START INPUT DATA
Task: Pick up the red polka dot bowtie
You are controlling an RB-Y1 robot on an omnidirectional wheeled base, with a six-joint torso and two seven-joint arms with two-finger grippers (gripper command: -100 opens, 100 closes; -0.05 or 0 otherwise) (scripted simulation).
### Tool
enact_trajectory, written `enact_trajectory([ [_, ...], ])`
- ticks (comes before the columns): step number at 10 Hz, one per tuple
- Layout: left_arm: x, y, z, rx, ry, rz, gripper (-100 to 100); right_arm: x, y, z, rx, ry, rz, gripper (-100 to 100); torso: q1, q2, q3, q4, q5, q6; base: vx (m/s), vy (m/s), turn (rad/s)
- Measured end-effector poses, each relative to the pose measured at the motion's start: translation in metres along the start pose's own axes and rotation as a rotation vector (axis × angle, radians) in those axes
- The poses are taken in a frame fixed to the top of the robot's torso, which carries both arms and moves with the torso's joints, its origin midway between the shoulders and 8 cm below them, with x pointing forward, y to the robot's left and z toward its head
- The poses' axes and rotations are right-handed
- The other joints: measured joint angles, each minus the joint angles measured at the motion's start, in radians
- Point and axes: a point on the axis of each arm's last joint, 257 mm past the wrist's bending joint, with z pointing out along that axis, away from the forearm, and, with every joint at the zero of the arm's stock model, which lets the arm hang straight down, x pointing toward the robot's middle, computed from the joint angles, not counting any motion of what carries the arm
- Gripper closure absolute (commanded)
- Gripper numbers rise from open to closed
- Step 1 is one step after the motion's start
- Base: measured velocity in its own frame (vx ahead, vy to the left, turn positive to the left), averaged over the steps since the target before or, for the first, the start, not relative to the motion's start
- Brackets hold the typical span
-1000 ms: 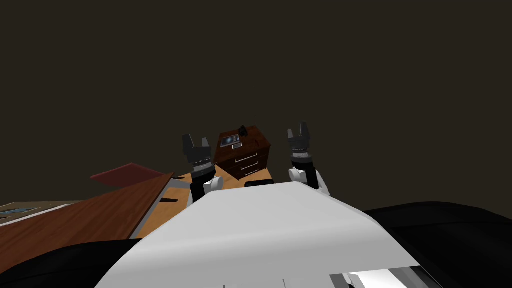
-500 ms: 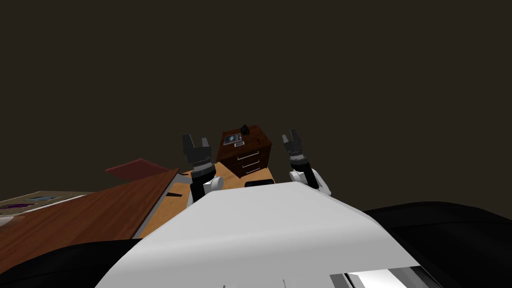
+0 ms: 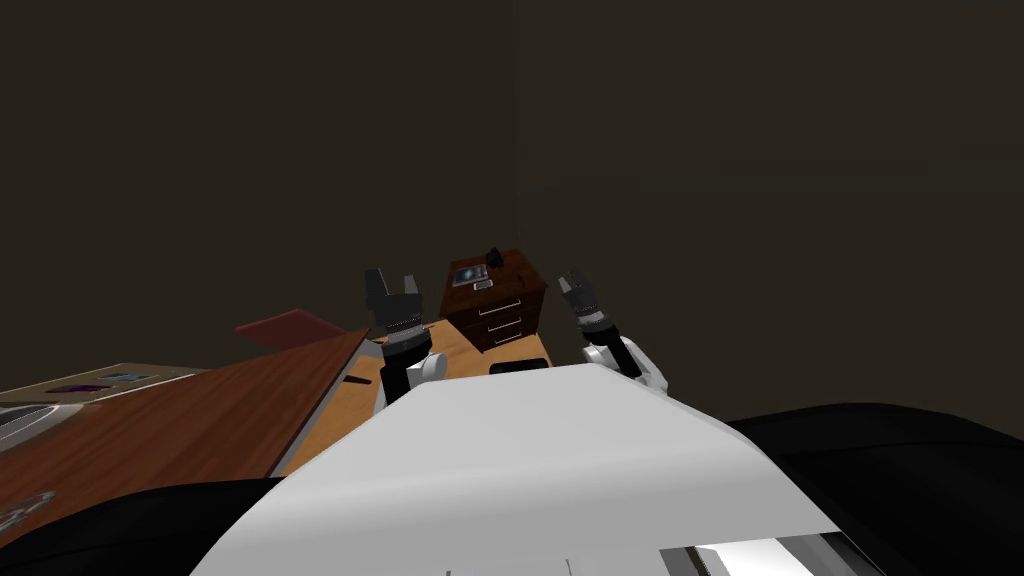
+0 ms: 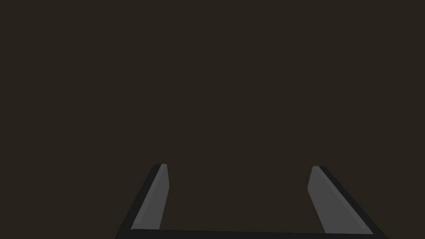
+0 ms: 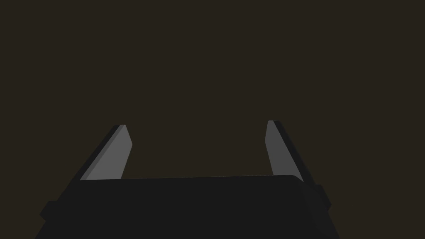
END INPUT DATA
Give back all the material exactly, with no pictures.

### WRITTEN SOLUTION
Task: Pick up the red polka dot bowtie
You are controlling an RB-Y1 robot on an omnidirectional wheeled base, with a six-joint torso and two seven-joint arms with two-finger grippers (gripper command: -100 opens, 100 closes; -0.05 or 0 otherwise) (scripted simulation).
### Tool
enact_trajectory, written `enact_trajectory([ [_, ...], ])`
- ticks (comes before the columns): step number at 10 Hz, one per tuple
- Layout: left_arm: x, y, z, rx, ry, rz, gripper (-100 to 100); right_arm: x, y, z, rx, ry, rz, gripper (-100 to 100); torso: q1, q2, q3, q4, q5, q6; base: vx (m/s), vy (m/s), turn (rad/s)
- Measured end-effector poses, each relative to the pose measured at the motion's start: translation in metres along the start pose's own axes and rotation as a rotation vector (axis × angle, radians) in those axes
- The poses are taken in a frame fixed to the top of the robot's torso, which carries both arms and moves with the torso's joints, its origin midway between the shoulders and 8 cm below them, with x pointing forward, y to the robot's left and z toward its head
- The poses' axes and rotations are right-handed
- The other joints: measured joint angles, each minus the joint angles measured at the motion's start, in radians
- Point and axes: a point on the axis of each arm's last joint, 257 mm past the wrist's bending joint, with z pointing out along that axis, away from the forearm, and, with every joint at the zero of the arm's stock model, which lets the arm hang straight down, x pointing toward the robot's middle, computed from the joint angles, not counting any motion of what carries the arm
- Gripper closure absolute (commanded)
- Gripper numbers rise from open to closed
- Step 1 is one step after the motion's start
- Base: measured velocity in its own frame (vx ahead, vy to the left, turn positive to the left), averaged over the steps since the target before or, for the first, the start, not relative to the motion's start
- Brackets hold the typical span
-1000 ms: 
-500 ms: 
+0 ms: 
+0 ms: 
+0 ms: 

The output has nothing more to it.